SQL Server Express Edition(またはDeveloper Edition)がインストールされた環境で開発を進めます。 データベースの新規作成、テーブルの新規作成は、SSMS(SQL Server Management Studio)から行えます。 作成後のカラムのデータ型変更などもできるので、設計が固まるまではSSMSで作業します。

ER図を試行錯誤で作成しながらテーブルの設計をしましたが、今回はER図は頭の整理のためのスケッチとしての役割に留まっています。

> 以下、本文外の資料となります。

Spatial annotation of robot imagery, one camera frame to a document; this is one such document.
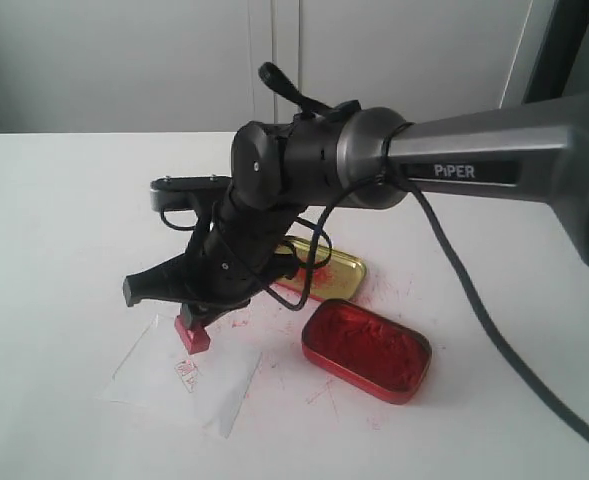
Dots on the gold tin lid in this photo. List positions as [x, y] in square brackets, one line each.
[340, 278]

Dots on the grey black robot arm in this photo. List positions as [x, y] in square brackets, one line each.
[534, 152]

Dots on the red stamp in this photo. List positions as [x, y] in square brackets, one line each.
[194, 339]

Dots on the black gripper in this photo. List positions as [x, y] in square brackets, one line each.
[236, 260]

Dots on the white paper sheet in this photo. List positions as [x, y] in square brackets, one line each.
[204, 390]

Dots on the red ink tin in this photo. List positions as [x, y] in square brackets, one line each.
[376, 355]

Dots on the white cabinet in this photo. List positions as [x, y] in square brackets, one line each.
[156, 66]

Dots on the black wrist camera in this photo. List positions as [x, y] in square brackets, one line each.
[197, 194]

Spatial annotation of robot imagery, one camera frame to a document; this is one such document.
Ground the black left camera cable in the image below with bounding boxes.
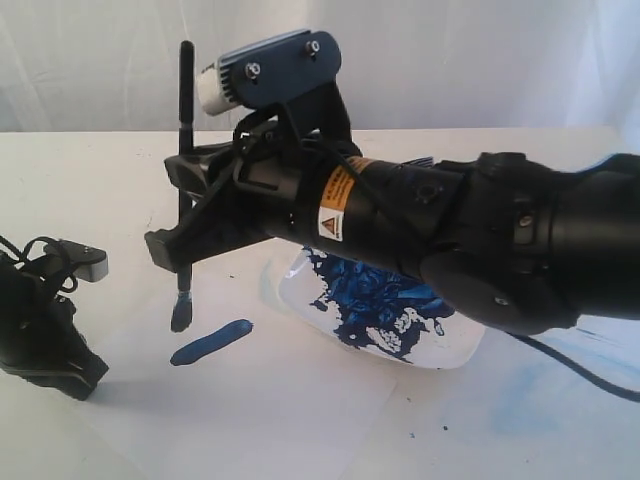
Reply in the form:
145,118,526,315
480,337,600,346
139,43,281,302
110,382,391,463
0,234,81,294

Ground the white backdrop curtain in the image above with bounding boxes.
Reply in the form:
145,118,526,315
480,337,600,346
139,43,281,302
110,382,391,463
1,1,639,146

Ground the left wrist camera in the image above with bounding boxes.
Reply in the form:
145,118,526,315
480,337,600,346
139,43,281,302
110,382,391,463
60,240,109,283

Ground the black right camera cable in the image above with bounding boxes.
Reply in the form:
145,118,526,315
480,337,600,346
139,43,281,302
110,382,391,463
232,102,640,401

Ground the black camera cable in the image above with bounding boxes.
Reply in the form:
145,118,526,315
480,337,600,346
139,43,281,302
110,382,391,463
0,234,81,294
232,102,640,401

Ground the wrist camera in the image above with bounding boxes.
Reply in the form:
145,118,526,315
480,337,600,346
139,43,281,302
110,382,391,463
60,240,109,283
195,29,342,117

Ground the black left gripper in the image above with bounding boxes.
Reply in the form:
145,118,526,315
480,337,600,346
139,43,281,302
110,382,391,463
1,249,109,401

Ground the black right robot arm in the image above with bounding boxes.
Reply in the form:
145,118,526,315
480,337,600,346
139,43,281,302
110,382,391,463
145,122,639,335

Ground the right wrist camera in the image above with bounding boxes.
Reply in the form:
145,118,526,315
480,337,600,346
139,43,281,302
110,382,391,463
195,29,342,117

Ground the white paper sheet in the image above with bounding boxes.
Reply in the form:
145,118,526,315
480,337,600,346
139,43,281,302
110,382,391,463
76,273,395,479

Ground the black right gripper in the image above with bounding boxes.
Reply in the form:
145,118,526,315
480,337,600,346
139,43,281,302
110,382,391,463
144,122,471,279

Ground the white square paint plate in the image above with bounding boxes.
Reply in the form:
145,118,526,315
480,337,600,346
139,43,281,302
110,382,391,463
278,247,485,370

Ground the black paintbrush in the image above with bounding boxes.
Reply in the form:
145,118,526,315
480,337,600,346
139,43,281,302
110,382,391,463
171,40,195,333

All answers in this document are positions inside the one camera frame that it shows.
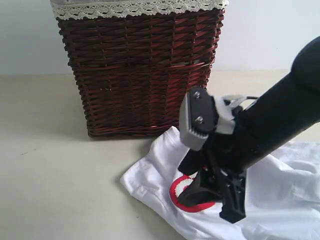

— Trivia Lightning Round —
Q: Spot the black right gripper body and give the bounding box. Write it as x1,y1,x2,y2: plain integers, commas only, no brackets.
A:
202,96,255,174

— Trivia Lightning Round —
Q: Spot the white t-shirt red lettering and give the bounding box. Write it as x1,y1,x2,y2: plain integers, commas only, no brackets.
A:
120,127,320,240

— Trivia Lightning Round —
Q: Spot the dark red wicker basket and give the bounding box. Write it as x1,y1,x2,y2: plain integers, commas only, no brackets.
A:
58,9,225,138

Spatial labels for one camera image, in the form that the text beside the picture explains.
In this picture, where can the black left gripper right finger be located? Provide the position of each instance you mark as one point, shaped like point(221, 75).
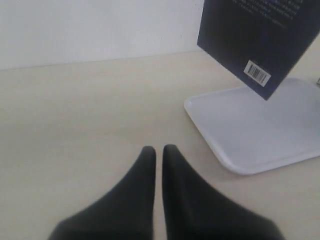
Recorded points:
point(194, 210)

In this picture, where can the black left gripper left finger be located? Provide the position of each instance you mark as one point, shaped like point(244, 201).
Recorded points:
point(124, 213)

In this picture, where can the dark blue book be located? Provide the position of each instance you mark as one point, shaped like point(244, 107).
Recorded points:
point(259, 41)

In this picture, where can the white plastic tray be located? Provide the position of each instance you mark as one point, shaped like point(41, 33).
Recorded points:
point(250, 135)

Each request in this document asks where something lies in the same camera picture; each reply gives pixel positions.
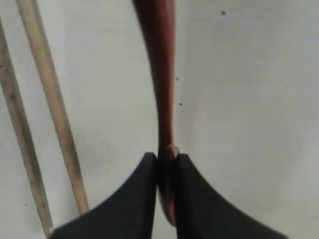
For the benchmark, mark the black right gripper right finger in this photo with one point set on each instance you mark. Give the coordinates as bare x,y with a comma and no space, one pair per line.
202,213

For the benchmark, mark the brown wooden spoon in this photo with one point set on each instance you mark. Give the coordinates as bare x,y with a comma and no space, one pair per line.
157,22

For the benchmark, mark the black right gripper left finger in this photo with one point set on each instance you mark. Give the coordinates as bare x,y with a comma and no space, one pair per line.
126,214

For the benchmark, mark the brown wooden chopstick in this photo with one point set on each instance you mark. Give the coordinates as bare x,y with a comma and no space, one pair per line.
11,92
33,26

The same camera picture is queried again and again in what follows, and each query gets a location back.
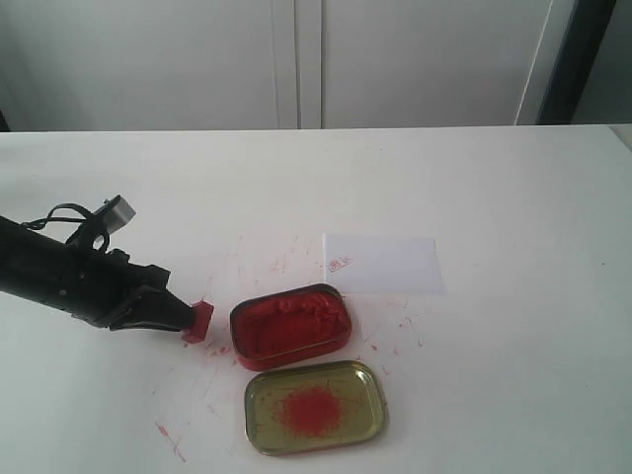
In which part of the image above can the red ink tin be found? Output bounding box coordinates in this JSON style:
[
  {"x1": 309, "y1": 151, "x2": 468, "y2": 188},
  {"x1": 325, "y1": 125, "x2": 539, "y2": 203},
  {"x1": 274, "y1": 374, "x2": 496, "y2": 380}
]
[{"x1": 230, "y1": 283, "x2": 353, "y2": 371}]

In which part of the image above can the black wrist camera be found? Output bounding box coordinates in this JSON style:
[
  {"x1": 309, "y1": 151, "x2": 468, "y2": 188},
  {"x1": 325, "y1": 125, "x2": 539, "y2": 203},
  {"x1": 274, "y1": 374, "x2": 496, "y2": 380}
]
[{"x1": 94, "y1": 195, "x2": 136, "y2": 234}]

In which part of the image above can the red stamp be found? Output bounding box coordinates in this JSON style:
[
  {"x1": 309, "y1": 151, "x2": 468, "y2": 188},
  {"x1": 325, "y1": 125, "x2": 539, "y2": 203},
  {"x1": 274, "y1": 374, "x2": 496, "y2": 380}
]
[{"x1": 181, "y1": 300, "x2": 214, "y2": 345}]

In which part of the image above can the white cabinet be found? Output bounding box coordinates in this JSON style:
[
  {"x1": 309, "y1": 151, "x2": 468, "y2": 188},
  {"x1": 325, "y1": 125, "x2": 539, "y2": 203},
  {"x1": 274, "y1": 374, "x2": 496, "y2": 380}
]
[{"x1": 1, "y1": 1, "x2": 574, "y2": 131}]

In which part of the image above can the dark vertical post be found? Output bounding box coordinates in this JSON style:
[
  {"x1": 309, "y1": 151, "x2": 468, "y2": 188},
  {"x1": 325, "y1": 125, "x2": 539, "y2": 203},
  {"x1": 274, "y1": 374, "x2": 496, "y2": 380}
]
[{"x1": 536, "y1": 0, "x2": 617, "y2": 125}]

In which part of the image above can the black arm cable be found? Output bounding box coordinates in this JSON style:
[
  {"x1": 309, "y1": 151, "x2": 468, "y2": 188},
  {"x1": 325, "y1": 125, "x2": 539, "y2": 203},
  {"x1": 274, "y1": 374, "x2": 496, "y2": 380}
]
[{"x1": 19, "y1": 202, "x2": 100, "y2": 248}]

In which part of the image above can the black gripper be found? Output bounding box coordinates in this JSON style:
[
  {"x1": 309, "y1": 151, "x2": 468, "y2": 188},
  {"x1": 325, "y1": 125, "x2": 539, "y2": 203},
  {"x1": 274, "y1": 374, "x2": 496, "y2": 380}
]
[{"x1": 53, "y1": 241, "x2": 195, "y2": 333}]

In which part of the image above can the gold tin lid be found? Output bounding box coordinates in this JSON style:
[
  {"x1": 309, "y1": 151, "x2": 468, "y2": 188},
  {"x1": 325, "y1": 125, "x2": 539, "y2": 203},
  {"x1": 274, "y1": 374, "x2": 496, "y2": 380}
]
[{"x1": 244, "y1": 360, "x2": 387, "y2": 456}]

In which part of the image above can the white paper sheet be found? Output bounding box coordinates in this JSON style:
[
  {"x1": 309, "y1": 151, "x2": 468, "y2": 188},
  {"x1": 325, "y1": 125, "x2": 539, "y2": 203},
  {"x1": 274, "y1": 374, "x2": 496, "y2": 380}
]
[{"x1": 323, "y1": 234, "x2": 445, "y2": 295}]

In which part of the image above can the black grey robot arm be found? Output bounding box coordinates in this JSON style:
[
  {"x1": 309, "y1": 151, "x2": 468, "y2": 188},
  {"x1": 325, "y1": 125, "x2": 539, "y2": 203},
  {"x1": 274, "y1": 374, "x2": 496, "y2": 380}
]
[{"x1": 1, "y1": 217, "x2": 197, "y2": 332}]

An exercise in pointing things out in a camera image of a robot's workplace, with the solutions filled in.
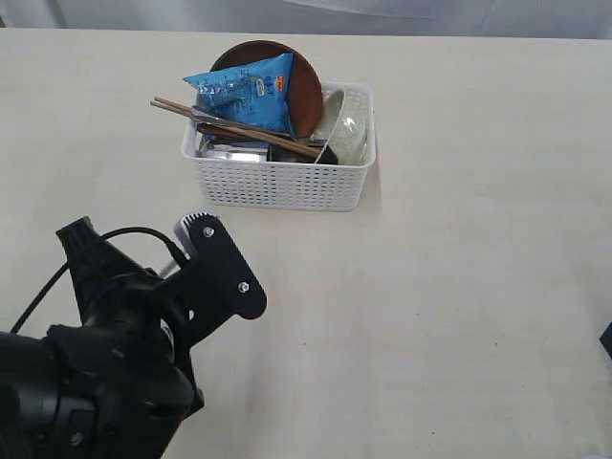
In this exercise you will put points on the white perforated plastic basket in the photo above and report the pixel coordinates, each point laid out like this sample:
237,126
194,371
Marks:
286,185

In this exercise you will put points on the silver table knife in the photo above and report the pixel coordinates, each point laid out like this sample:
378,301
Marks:
203,117

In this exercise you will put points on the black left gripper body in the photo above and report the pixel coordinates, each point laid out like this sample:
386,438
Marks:
109,286

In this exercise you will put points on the speckled white bowl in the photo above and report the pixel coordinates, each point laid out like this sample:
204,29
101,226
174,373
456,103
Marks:
342,129

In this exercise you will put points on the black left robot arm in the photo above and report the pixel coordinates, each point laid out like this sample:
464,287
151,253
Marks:
118,385

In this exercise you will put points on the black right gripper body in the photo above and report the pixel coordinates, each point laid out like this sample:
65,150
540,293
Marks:
606,340

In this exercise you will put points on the blue snack bag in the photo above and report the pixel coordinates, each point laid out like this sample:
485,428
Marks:
253,93

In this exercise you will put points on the shiny metal tray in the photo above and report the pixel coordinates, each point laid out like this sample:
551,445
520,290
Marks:
231,149

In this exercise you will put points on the black box in basket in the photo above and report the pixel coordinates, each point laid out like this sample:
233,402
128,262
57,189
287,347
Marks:
279,154

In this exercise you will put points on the brown round plate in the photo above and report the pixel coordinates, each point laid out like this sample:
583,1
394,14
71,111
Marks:
304,96

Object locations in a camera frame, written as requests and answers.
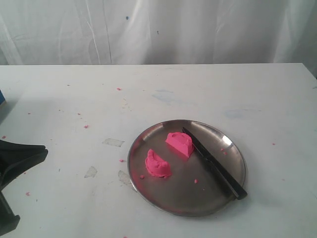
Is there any pink dough lump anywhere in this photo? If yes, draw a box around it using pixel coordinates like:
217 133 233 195
165 132 194 160
145 149 172 178

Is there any black knife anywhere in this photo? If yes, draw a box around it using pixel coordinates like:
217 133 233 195
182 127 248 200

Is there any blue box at edge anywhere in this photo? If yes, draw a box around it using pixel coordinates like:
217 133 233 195
0 91 6 107

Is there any white backdrop curtain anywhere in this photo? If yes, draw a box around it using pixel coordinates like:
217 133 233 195
0 0 317 70

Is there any round steel plate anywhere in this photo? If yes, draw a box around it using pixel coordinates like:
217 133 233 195
127 119 247 217

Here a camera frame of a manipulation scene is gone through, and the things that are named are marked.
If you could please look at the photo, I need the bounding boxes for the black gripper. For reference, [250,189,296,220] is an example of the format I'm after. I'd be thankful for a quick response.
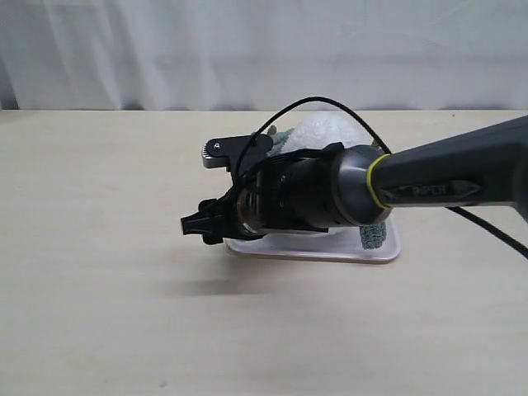
[181,143,345,244]

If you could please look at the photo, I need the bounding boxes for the green knitted scarf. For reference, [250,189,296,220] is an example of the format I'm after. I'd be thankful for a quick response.
[267,125,387,250]

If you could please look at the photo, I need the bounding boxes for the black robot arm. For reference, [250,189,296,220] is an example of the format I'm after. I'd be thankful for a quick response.
[181,117,527,244]

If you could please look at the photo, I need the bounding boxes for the white plush snowman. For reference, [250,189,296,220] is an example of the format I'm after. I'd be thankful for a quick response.
[267,112,387,248]

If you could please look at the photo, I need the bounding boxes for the white rectangular tray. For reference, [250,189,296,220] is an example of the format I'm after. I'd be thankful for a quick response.
[224,216,401,264]

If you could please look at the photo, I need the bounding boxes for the white backdrop curtain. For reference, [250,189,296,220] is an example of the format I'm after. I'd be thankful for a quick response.
[1,1,527,111]

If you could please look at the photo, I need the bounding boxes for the black camera cable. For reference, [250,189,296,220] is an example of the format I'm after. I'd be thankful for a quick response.
[234,97,528,259]

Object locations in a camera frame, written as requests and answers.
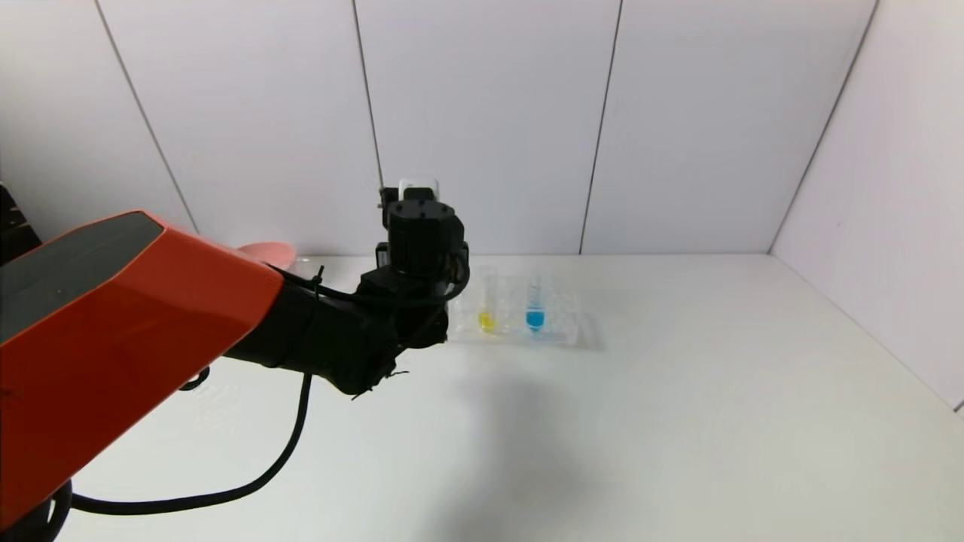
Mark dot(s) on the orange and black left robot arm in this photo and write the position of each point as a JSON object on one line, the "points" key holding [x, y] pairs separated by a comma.
{"points": [[113, 324]]}

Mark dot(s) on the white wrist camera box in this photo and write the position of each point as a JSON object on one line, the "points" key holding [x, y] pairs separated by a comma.
{"points": [[419, 185]]}

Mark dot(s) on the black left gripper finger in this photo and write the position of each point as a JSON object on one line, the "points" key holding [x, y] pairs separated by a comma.
{"points": [[382, 256]]}

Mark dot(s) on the clear acrylic test tube rack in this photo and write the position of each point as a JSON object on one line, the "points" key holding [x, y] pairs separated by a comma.
{"points": [[561, 320]]}

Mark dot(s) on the test tube with blue pigment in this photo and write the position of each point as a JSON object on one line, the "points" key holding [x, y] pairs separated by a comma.
{"points": [[535, 320]]}

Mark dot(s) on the test tube with yellow pigment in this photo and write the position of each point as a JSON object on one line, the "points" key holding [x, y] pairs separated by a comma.
{"points": [[487, 321]]}

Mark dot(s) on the pink plastic bowl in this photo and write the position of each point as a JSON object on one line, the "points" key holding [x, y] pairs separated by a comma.
{"points": [[271, 251]]}

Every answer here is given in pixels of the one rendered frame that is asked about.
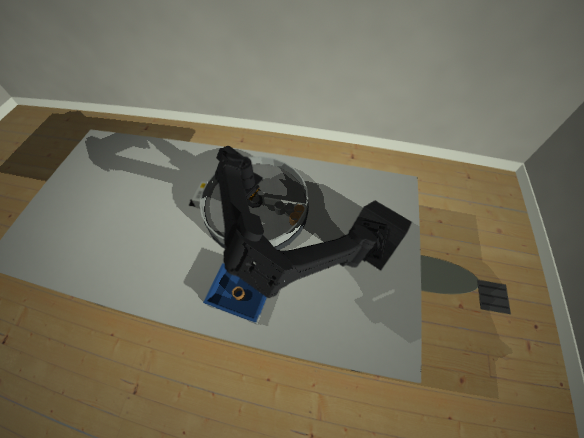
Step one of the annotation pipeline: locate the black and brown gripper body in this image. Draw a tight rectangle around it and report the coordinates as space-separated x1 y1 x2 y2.
241 172 263 200

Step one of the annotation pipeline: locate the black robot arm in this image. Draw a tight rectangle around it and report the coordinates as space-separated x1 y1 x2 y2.
215 146 388 298

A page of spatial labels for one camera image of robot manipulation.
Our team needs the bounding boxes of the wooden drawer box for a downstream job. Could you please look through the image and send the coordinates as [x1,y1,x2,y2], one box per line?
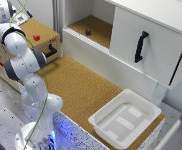
[0,17,63,93]

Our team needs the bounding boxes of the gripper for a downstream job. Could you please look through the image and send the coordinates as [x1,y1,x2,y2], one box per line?
[12,12,30,27]

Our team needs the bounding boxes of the green cable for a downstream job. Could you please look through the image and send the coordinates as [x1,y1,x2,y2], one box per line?
[8,0,51,150]

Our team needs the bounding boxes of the white sliding door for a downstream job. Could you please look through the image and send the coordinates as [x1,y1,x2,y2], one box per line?
[108,5,182,88]

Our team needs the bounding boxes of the white plastic box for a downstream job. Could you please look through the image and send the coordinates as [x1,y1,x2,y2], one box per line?
[87,88,163,150]

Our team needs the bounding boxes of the black drawer handle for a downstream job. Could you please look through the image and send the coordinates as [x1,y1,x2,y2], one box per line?
[43,43,58,58]

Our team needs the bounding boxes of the black door handle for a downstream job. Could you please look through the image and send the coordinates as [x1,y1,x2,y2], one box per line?
[134,30,150,64]

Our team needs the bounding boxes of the purple block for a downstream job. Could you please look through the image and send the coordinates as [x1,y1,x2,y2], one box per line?
[84,28,92,36]

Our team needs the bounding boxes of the white cabinet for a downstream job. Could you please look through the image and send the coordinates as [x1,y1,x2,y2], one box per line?
[62,0,182,108]

SQL Serverのコマンド環境は、SQL Serverをインストールしたマシンであれば、コマンドプロンプトからsqlcmdコマンドを実行すると利用できます。対話モードとSQLファイルを実行するモードがあります。

データベース作成

データベース領域の作成

テーブルを定義するために、まずデータベースを1個作成します。ここにテーブル群を定義していきます。

スペクトラムデータのテーブル

まずはデータファイルの内容をデータベースのテーブルに定義します。項目としては次を入れます。

  • 名前(元のファイル名)
  • 周波数の開始値
  • 周波数の終了値
  • 電力値の点列

かなり絞った項目としています。データの取得日時、取得に使用した計測器・配線などの計測系、取得した信号の素性、などなど盛り込みたい情報があります。計測条件、計測対象、計測記録はそれぞれ別テーブル(別エンティティ)として定義する方針とします。

テーブルのスキーマ(現時点の結果)

列名 データ型 NOT NULL制約 備考
id bigint あり 主キー(自動インクリメント)
name nvarchar(50) なし スペクトラム
startFrequency real あり 周波数の開始値
stopFrequency real あり 周波数の終了値
spectrum varbinary(max) あり スペクトラム点列

先に挙げた項目の他に、idを追加しています。RDBMSでは、レコードを一意に識別する主キーが必要です。名前を主キーにするとしたら、名前は任意に付与できるので一意を保つにはアプリケーション側(ユーザー側)で頑張る必要があります。これは運用がやっかいなので避けたいところです。また、他の項目でレコードを一意に表現できるものはありません。そこで、サロゲートキーを設けることとします。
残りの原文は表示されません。